No sé qué
es esto, ni me importa, y tampoco entiendo que por mofarse del rey o bromear
sobre terrorismo alguien vaya a la cárcel. No veo el problema. La ley se
corrige y punto. Si esto no es una verdadera democracia, combátela como
corresponde y no la tomes con los asalariados. El gesto político más fácil,
decía Pasolini, consiste siempre en enviar niñatos malcriados, universitarios ociosos
y revolucionarios de pacotilla a insultar y apedrear al proletariado policial como
si viviéramos en un simulacro franquista. En diez años, la indignación podemita
ha pasado de revulsiva a repulsiva. Y me apena decirlo. Los tumultos callejeros
son un signo de la impotencia del estilo Iglesias de hacer política frente a las
estrategias publicitarias de Iván Redondo.
Es
intolerable que por demostrar que tiene razón a toda costa, en su afán ilimitado
de poder, el infantilismo y el resentimiento de Iglesias arrastren al país por
el fango internacional. La izquierda irresponsable está dispuesta a poner patas
arriba la democracia constitucional en nombre de raperos infames y
politicastros subvencionados como Puigdemont. El colmo. No creo que la
democracia española sea perfecta, ni falta que hace, pero al lado de la
pesadilla demagógica con la que sueñan el cabecilla jacobino de Galapagar y los
broncosos juglares que la ilustran con sus canciones y tuits, es un paraíso
artificial de progreso y bienestar.
La cultura del tuit, en efecto, ese nuevo vertedero donde matones y bocazas evacuan a diario sus intestinos ideológicos, es la raíz del mal.
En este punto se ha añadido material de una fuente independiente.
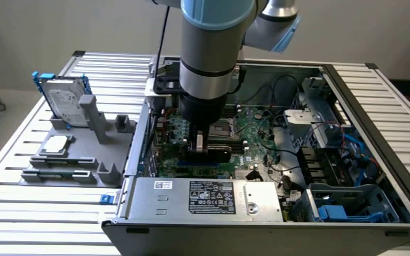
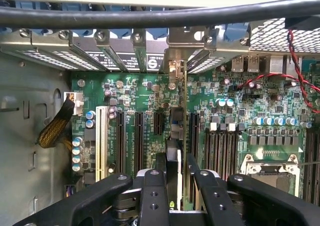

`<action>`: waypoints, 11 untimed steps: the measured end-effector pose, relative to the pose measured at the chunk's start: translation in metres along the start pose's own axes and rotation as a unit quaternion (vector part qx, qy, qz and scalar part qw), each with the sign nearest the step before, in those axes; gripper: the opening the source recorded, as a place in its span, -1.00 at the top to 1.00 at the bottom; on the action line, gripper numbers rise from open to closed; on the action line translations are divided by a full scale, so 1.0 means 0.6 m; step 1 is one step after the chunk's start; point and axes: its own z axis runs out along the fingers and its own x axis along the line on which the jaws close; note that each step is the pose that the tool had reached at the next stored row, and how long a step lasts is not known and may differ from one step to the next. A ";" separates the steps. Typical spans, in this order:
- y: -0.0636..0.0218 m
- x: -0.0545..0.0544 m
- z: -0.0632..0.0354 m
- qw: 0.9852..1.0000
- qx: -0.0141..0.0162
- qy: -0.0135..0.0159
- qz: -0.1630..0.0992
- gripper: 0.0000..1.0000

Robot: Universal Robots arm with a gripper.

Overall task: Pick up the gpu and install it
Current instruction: 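Insert the gpu into the slot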

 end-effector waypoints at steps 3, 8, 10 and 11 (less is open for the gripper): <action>0.000 0.001 0.000 1.000 0.000 0.000 0.000 0.47; -0.001 0.003 0.000 1.000 0.000 0.000 0.000 0.47; -0.001 0.003 0.000 1.000 0.000 0.000 0.000 0.47; -0.002 0.003 0.000 1.000 0.000 0.000 0.000 0.47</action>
La falsa democracia de las redes sociales se ha convertido en un medio de comunicación tóxica. El supuesto Lenin podemita propone ponerle bozal a la libertad de prensa mientras azuza sin control a los perros de la guerra en internet e incendia las calles con sus hordas revoltosas. Anestesiado con la pandemia, como todo el mundo, ya ni me sorprende que Sánchez no lo cese. Está esperando la autorización de Bill Gates.